## Exercise
In the listing below, find every line with the string "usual" and pull it out.

## Input for this task
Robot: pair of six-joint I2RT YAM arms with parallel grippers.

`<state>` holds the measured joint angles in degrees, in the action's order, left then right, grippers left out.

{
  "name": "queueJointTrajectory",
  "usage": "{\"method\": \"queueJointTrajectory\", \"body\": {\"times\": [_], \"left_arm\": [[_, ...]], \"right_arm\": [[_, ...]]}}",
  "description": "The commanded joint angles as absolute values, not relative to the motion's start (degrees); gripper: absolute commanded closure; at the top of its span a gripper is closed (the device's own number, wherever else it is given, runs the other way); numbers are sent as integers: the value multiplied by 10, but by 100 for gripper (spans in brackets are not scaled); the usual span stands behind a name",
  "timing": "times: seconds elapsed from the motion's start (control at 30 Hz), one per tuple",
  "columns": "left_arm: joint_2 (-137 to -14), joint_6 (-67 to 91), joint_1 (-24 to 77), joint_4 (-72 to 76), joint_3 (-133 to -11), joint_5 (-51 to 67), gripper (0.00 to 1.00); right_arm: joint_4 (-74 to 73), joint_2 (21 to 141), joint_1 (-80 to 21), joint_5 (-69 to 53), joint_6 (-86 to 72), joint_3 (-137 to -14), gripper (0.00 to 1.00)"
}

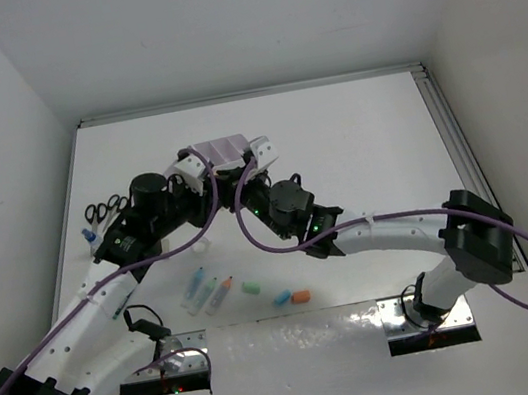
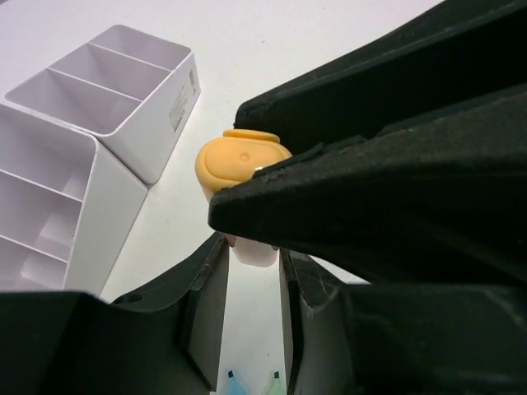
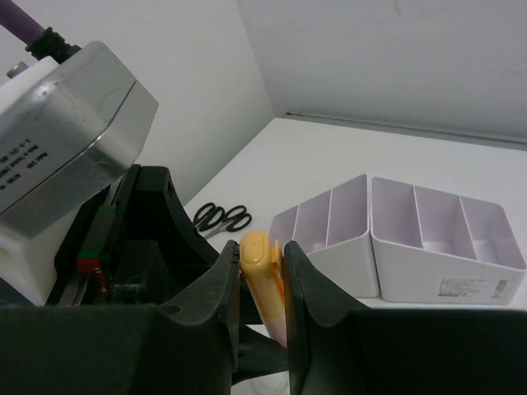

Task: Sort the stationery into containers
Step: Close the pen cap on the pen.

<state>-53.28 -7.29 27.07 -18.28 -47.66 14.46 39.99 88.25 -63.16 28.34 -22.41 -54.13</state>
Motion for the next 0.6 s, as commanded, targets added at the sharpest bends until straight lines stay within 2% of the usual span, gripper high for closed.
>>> {"method": "queueJointTrajectory", "body": {"times": [0.0, 0.13, 0.43, 0.57], "left_arm": [[-498, -84, 267, 134, -535, 170, 100], [-484, -123, 256, 118, -537, 192, 100], [-474, -132, 256, 105, -529, 209, 100], [-474, -134, 249, 103, -538, 212, 100]], "right_arm": [[225, 926, -672, 194, -286, -470, 100], [227, 916, -672, 216, -298, -433, 100], [201, 940, -672, 213, -293, -463, 100], [206, 940, -673, 216, -303, -437, 100]]}}
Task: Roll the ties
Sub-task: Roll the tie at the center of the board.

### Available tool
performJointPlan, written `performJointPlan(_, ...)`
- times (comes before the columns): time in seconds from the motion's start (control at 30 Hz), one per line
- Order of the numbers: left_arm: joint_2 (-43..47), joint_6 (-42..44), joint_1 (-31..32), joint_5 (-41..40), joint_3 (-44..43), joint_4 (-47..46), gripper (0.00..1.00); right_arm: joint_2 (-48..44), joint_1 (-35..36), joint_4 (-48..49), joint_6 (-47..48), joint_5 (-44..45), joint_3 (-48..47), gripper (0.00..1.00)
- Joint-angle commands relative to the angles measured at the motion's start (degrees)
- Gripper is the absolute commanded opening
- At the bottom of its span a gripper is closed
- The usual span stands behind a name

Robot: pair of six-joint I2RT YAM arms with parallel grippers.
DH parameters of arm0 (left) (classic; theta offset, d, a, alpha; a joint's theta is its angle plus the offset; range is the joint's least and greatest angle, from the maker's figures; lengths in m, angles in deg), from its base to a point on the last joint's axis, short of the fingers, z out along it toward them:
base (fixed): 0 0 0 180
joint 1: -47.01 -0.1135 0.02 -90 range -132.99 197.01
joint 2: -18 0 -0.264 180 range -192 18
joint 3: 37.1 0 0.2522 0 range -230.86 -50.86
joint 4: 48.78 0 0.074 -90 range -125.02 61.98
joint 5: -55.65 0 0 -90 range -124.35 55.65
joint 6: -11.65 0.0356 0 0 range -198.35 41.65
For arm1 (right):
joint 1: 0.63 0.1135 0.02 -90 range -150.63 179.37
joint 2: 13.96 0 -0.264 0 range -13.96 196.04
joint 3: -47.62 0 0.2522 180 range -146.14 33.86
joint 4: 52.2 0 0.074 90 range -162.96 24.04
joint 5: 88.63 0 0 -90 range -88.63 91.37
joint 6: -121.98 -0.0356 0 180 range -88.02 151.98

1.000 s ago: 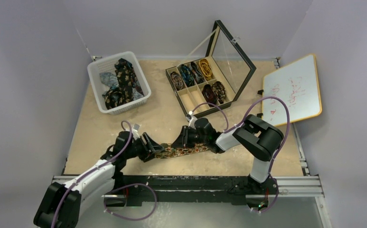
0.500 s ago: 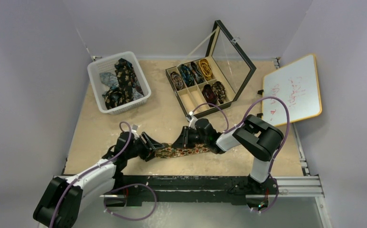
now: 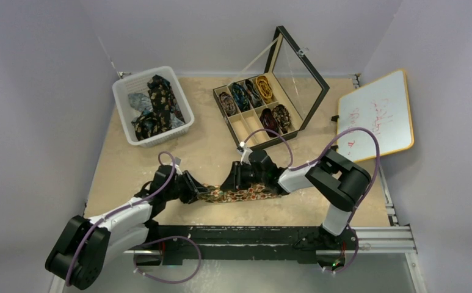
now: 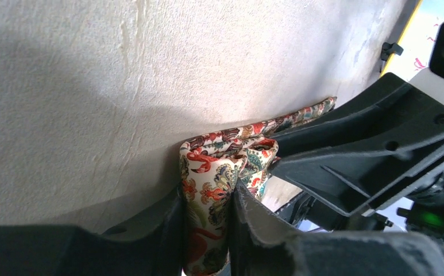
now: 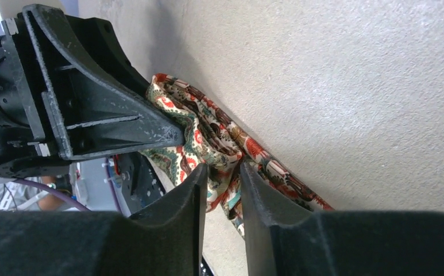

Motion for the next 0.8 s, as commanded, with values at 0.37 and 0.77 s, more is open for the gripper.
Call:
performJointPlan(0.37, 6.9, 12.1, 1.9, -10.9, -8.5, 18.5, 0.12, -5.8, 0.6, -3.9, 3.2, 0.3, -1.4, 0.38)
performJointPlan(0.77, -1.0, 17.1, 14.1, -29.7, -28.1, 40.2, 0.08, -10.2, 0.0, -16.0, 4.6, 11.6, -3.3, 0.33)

## Exercise solution
  "description": "The commanded joint angles as absolute values, not relative to the motion's start (degrees); gripper: absolute commanded closure; at the top of its span a gripper is closed (the device's own number, wherever else it is given, runs the other way); numbers are sent as integers: the value multiplied by 10, but by 100 for gripper (spans in brackets are not scaled); the usual span stands behind a name",
Motion for the next 0.6 s, as commanded, targets added at the sharpest bends until straight lines stay within 2% of the usual span, gripper high for closed.
- The usual span stands behind a name

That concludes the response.